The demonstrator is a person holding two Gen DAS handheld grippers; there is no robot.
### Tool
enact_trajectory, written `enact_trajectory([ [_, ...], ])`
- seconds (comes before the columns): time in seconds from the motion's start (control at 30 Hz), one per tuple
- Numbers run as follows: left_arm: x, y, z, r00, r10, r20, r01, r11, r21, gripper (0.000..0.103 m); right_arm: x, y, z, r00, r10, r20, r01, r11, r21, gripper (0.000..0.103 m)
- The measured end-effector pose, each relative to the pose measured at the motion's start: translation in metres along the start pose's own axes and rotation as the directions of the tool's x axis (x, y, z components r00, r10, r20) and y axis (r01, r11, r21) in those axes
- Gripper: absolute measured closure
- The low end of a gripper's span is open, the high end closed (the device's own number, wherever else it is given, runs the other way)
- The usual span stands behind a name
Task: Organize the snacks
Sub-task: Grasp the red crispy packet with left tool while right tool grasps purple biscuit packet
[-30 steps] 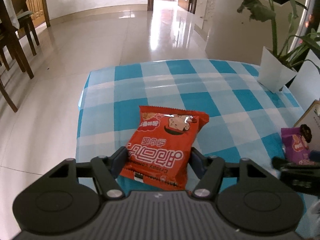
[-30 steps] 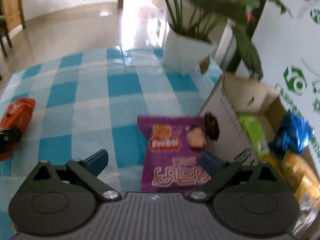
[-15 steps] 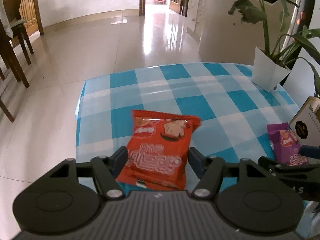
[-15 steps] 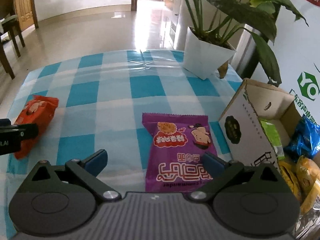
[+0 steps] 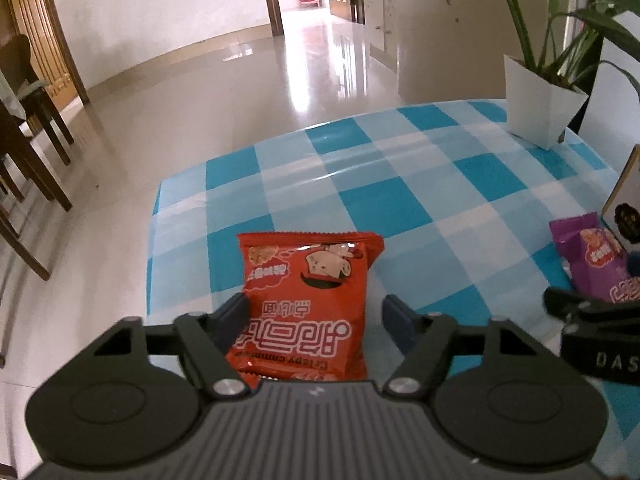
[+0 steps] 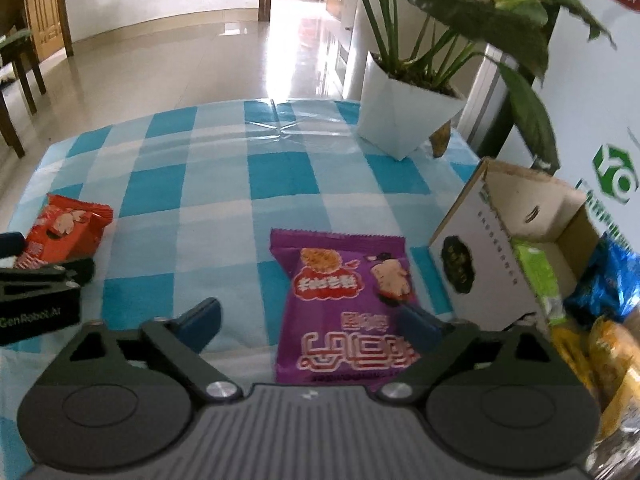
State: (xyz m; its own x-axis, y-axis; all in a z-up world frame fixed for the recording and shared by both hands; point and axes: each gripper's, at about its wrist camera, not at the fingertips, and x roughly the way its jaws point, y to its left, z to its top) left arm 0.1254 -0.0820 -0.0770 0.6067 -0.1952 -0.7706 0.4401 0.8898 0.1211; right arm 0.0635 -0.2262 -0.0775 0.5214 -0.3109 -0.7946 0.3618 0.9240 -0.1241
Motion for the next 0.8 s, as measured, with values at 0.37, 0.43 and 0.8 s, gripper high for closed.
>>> enact_trajectory([
  [0.37, -0.02, 0.001, 0.0, 0.999, -0.041, -0.006, 0.04, 0.998, -0.039, 0.064, -0.01, -0.011, 0.004, 0.998, 0.054, 0.038, -0.053, 0.999, -0.009, 0.047],
  [0.43, -0.024, 0.001, 0.0, 0.999, -0.039, -0.001, 0.039, 0.998, -0.042, 0.064, -0.015, -0.01, 0.005, 0.996, 0.07, 0.052, -0.069, 0.997, -0.016, 0.06],
  [0.8, -0.031, 0.018, -0.002, 0.997, -0.08, 0.006, 0.08, 0.99, -0.114, 0.061, -0.02, -0.032, 0.008, 0.975, 0.22, 0.036, -0.223, 0.971, 0.09, 0.036],
])
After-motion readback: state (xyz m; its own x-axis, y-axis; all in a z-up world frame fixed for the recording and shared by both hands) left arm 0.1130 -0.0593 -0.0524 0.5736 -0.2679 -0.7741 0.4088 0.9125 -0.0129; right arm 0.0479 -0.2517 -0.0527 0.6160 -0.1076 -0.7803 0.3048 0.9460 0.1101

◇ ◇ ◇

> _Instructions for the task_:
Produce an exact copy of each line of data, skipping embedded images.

> _Solution for this task_:
The demonstrator is a person holding two Gen DAS handheld grippers; there is no robot.
### Tool
enact_trajectory, written `enact_trajectory([ [_, ...], ])`
- seconds (comes before the columns): time in seconds from the motion's start (control at 30 Hz), one per tuple
- Numbers run as follows: left_arm: x, y, z, r00, r10, r20, r01, r11, r21, gripper (0.000..0.103 m); right_arm: x, y, z, r00, r10, r20, r01, r11, r21, gripper (0.000..0.103 m)
- The measured end-effector pose, each relative to the pose measured at the motion's start: translation in metres along the start pose's own axes and rotation as the directions of the tool's x axis (x, y, z components r00, r10, r20) and y axis (r01, r11, r21) in those axes
- Gripper: absolute measured closure
- The low end of a gripper's span is open, the high end closed (the device's own number, wherever else it is given, runs the other way)
- The usual span stands behind a name
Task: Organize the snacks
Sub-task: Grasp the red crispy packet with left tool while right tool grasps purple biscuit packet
[-30 steps] 
[-30 steps] 
[-15 steps] 
[-15 steps] 
[+0 steps] 
[+0 steps] 
State: (xyz m; its own x-axis, y-axis; all in a z-up world frame fixed for the recording and shared by both hands; point and axes: each gripper's, at about its wrist camera, not at the fingertips, and x roughly the way its jaws point, y to its left, z to its top) left arm 0.1254 -0.0820 -0.0770 0.6067 -0.1952 -0.7706 0.4401 0.8898 0.1211; right arm 0.0635 -0.2262 -0.0775 0.5214 -0.3109 -0.7946 0.3618 0.9240 -0.1241
Motion for the next 0.8 s, as measured, with values at 0.37, 0.43 and 0.8 s, gripper high for closed.
>>> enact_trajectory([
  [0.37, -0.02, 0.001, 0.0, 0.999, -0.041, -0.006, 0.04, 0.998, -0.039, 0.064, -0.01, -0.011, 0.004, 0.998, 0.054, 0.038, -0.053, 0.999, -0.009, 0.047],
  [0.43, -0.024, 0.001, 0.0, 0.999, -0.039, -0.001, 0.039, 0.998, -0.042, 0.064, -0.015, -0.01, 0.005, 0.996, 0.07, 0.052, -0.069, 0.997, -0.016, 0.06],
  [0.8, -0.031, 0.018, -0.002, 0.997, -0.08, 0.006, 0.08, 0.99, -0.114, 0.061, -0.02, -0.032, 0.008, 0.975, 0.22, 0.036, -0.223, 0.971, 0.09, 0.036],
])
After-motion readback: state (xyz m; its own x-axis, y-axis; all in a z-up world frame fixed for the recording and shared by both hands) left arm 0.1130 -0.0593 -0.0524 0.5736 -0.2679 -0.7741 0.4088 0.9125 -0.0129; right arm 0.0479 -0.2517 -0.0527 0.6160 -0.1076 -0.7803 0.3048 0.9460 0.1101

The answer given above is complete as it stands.